Gaza sotto assedio, oltre mezzo milione rischiano la carestia. - Ilvaporetto.com

L’emergenza umanitaria a Gaza raggiunge livelli critici. Organizzazioni internazionali lanciano l’allarme sulla fame diffusa tra la popolazione e sollecitano una fine immediata del conflitto per permettere aiuti senza restrizioni. Una nuova analisi evidenzia l’espansione della carestia in varie zone della Striscia, aggravando le condizioni di milioni di civili.

La carestia a Gaza: numeri e condizioni estremamente preoccupanti

Le ultime stime dell’Integrated Food Security Phase Classification mostrano una crisi alimentare senza precedenti a Gaza, con oltre 500.000 persone intrappolate in uno stato di carestia.

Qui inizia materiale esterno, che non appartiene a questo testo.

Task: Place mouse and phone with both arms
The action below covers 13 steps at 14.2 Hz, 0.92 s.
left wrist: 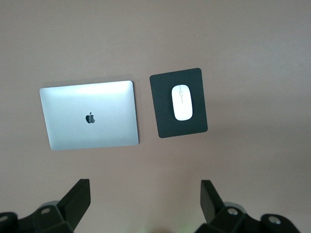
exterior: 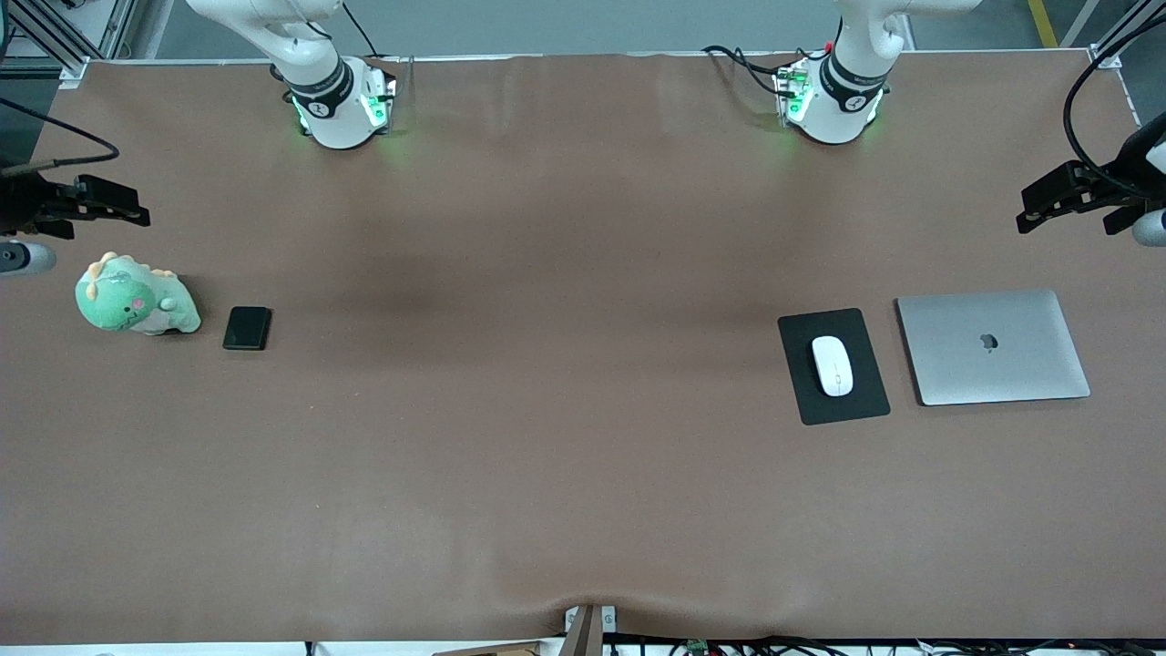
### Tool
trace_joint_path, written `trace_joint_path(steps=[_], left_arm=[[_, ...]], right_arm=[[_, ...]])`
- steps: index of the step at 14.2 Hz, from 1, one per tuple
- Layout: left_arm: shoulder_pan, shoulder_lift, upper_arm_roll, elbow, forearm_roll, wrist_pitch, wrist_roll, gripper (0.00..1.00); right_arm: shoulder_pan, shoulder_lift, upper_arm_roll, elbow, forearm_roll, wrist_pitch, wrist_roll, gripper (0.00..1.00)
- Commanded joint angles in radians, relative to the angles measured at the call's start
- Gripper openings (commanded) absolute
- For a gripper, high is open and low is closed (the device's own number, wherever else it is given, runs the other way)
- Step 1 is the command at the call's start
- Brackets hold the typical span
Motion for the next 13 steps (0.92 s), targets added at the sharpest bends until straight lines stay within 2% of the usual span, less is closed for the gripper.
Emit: trace_joint_path(steps=[1,3,11,13], left_arm=[[0.0,-0.007,0.0,0.01,-0.007,-0.011,-0.012,1.0],[0.0,-0.007,0.0,0.01,-0.002,-0.011,-0.004,1.0],[-0.002,-0.005,-0.002,0.011,-0.005,-0.011,-0.001,1.0],[-0.003,-0.005,-0.002,0.011,-0.007,-0.011,-0.001,1.0]], right_arm=[[0.009,-0.15,-0.004,-0.171,-0.022,0.098,0.011,1.0],[0.007,-0.192,-0.004,-0.228,-0.017,0.137,0.02,1.0],[0.012,-0.183,-0.002,-0.219,0.008,0.126,0.077,1.0],[0.005,-0.181,-0.004,-0.219,0.046,0.124,0.079,1.0]])
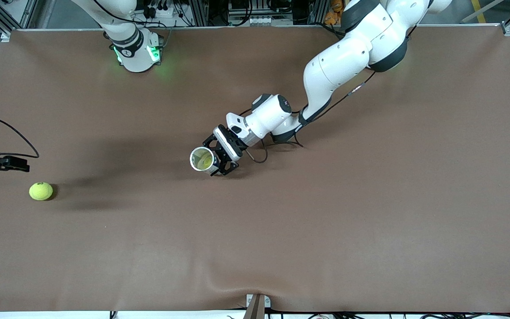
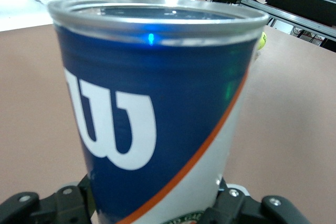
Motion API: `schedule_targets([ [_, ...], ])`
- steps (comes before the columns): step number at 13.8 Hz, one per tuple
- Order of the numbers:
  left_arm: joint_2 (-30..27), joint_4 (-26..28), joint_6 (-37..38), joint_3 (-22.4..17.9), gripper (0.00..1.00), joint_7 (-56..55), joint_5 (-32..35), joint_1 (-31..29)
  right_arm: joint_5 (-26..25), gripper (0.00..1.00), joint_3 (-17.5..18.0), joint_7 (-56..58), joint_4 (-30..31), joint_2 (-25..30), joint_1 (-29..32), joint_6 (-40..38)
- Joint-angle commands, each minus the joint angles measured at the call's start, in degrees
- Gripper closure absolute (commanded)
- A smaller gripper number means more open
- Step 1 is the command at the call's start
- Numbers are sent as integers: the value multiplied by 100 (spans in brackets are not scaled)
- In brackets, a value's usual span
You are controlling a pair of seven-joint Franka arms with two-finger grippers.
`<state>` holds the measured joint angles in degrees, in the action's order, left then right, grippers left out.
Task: Insert tennis ball vertically with right arm
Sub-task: 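Move the right gripper back to the second tennis ball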
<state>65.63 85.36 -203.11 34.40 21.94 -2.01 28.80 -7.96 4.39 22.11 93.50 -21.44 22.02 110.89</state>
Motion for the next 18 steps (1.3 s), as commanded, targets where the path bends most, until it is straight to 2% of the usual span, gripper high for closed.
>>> schedule_targets([
  [1,11,-89,-44,-178,18,-84,-150,143,-92,0,132,792,298,-307,547,912],
  [7,-42,-72,-35,-618,16,-418,-159,468,145,0,132,1050,1072,-659,821,2565],
  [10,-103,-54,-26,-697,16,-559,-159,556,163,0,141,1041,1415,-782,856,3349],
  [15,-252,121,-9,-794,16,-656,-177,600,163,0,141,1041,1539,-1081,874,3921],
  [18,-402,297,26,-926,12,-665,-194,600,163,0,159,1041,1592,-1196,909,4168],
])
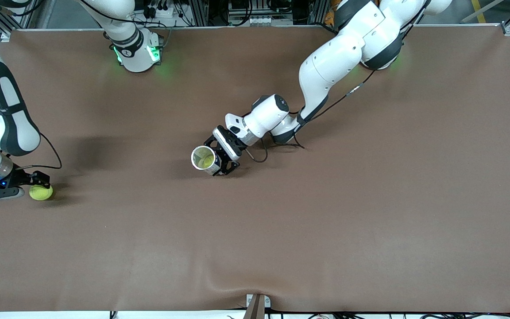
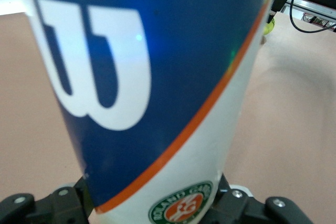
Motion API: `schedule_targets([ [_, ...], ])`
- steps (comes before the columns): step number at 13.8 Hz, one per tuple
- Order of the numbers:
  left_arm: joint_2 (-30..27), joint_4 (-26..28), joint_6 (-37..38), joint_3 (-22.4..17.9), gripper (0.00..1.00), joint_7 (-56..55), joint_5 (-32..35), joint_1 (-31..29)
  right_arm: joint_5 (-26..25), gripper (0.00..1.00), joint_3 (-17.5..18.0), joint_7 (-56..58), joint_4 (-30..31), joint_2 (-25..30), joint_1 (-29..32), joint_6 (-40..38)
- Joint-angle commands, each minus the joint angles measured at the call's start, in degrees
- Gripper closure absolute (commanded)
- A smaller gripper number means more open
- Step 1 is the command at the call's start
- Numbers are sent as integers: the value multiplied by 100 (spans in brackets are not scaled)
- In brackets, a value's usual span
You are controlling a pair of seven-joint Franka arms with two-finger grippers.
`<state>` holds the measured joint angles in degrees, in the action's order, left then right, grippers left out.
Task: Insert tennis ball vertically with right arm
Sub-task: 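Grasp the second tennis ball with the right gripper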
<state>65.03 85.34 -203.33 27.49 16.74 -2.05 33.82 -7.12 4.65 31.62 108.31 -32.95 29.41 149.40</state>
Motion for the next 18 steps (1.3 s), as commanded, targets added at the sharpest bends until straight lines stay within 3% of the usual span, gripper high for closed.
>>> schedule_targets([
  [1,-368,352,57,-236,12,-136,-191,90,79,0,133,90,111,-63,170,344],
  [3,-421,396,66,-245,11,-136,-191,81,79,0,133,99,111,-159,179,554],
  [4,-447,431,66,-245,11,-136,-191,81,79,6,141,99,120,-159,188,555],
  [5,-474,440,66,-271,11,-136,-191,90,79,42,141,125,120,-159,223,555],
  [6,-483,440,66,-297,11,-136,-191,99,79,63,159,186,129,-159,241,546],
  [7,-491,440,75,-306,11,-136,-191,108,79,75,168,187,138,-107,241,485],
  [12,-535,431,75,-315,16,-136,-252,196,114,93,448,134,401,490,258,-76],
  [15,-553,431,75,-376,18,-136,-261,222,824,94,720,-242,393,1235,171,-1567],
  [18,-562,414,75,-403,19,-136,-270,301,853,94,906,-1347,340,2044,-346,-2545],
])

Questa situazione causa una diffusa fame che colpisce soprattutto i più vulnerabili, portando a decessi evitabili legati alla mancanza di risorse essenziali. La popolazione si trova in una condizione di estrema indigenza, aggravata dall’isolamento imposto dal conflitto.

Il focus iniziale è stato sull’area del Governatorato di Gaza, dove la carestia è già una dura realtà. Ora l’analisi suggerisce che questa si estenderà rapidamente ai Governaatori di Deir Al Balah e Khan Younis nelle settimane a venire, allargando così la fascia di territori colpiti. La compressione dei rifornimenti alimentari e l’interruzione dei servizi di base alimentano un quadro in peggioramento.

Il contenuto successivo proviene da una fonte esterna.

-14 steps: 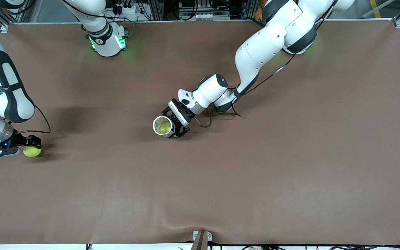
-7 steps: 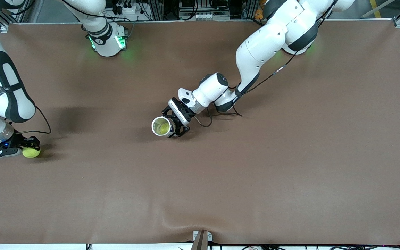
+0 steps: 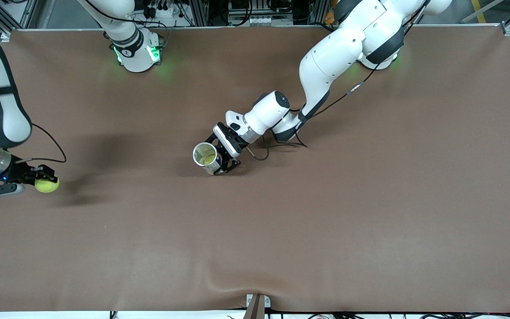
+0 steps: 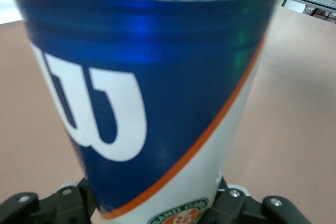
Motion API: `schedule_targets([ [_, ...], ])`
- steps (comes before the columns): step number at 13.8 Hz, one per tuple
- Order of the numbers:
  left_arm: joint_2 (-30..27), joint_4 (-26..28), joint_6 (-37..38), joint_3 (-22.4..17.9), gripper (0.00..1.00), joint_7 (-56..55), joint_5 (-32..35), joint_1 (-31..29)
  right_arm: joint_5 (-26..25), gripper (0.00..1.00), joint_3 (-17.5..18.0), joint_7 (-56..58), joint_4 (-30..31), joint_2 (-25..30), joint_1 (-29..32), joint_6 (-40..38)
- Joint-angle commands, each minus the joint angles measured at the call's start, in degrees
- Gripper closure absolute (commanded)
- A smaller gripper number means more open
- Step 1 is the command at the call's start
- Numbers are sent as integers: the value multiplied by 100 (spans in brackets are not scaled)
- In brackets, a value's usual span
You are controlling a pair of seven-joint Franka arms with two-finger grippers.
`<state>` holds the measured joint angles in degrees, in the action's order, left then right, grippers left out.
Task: Insert tennis ball vertically with right arm
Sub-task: 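Carry the second ball with the right gripper over the can's rim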
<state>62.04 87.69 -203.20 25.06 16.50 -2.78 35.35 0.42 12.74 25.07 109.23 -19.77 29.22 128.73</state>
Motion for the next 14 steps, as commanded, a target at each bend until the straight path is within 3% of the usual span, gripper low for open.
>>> schedule_targets([
  [1,-271,187,62,-159,19,-112,-197,147,99,94,97,-1175,221,912,-599,-733],
  [6,-280,178,62,-361,19,-112,-232,270,125,94,141,-4232,-367,1107,-2092,-1868],
  [9,-280,187,62,-466,19,-104,-232,314,117,95,132,-6166,-700,1011,-3165,-1869],
  [14,-289,178,62,-634,18,-104,-214,428,90,97,124,-8182,-1622,256,-4186,-1825],
])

Oltre il 90% della popolazione a Gaza è a rischio di fame, una condizione aggravata dalla mancanza di accesso agli aiuti umanitari. Senza un intervento urgente, molte vite potrebbero andare perdute a causa della malnutrizione e delle malattie collegate alla fame prolungata.

L’impatto dell’assedio israeliano e delle operazioni militari sulla popolazione civile

Il conflitto armato in corso ha portato a un significativo aumento delle operazioni militari israeliane nella Striscia di Gaza. Israele ha intensificato i bombardamenti, accompagnati da ordini di evacuazione forzata, che hanno costretto migliaia di civili a spostarsi in zone sempre più ristrette e pericolose. Le aree sicure sono praticamente assenti, lasciando la popolazione intrappolata tra gli scontri.

Il ministro della Difesa israeliano, Benny Katz, ha fatto sapere che le forze militari stanno procedendo secondo piani volti a sconfiggere il gruppo Hamas. Questa strategia ha determinato un’escalation che rende la situazione a Gaza ancora più critica, definita da Katz come una “porta dell’inferno”.

L’impatto sul terreno è devastante: oltre 62.000 persone sono morte durante le ostilità, in gran parte civili che si trovavano nel mezzo del fuoco incrociato. L’assedio limita severamente la circolazione di beni essenziali, come cibo, acqua e medicinali, peggiorando le condizioni di chi vive già in povertà estrema.

Organizzazioni internazionali chiedono il cessate il fuoco per consentire l’aiuto umanitario

Le agenzie delle Nazioni Unite, tra cui FAO, Unicef, il Programma Alimentare Mondiale e l’Organizzazione Mondiale della Sanità , hanno unito le forze per sollecitare un cessate il fuoco immediato nella Striscia di Gaza. La richiesta punta a eliminare gli ostacoli che impediscono l’arrivo di aiuti vitali alla popolazione bloccata nel territorio.

Queste organizzazioni sottolineano la necessità urgente di garantire l’accesso senza impedimenti a cibo, acqua potabile e assistenza sanitaria. La situazione a Gaza è ormai considerata una crisi che per molti rischia di trasformarsi in catastrofe umanitaria. Le restrizioni militari e logistiche hanno ridotto la capacità di intervento, mettendo a rischio la vita di centinaia di migliaia di persone.

La comunità internazionale manifesta preoccupazione per le violazioni del diritto internazionale in corso e insiste sulla necessità di avviare negoziati volti a fermare il conflitto. Coordinamenti come la Croce Rossa, insieme alle Nazioni Unite, avvertono che senza un rapido intervento la sofferenza dei civili a Gaza diventerà sempre più drammatica.

Il contesto attuale è una corsa contro il tempo per evitare ulteriori perdite e per ridurre gli effetti di una crisi che si sta diffondendo nell’intera Striscia. Le richieste delle organizzazioni internazionali mettono il cuore della questione umanitaria davanti alle logiche di guerra, con l’obiettivo di far arrivare assistenza indispensabile a chi vive in condizioni disperate.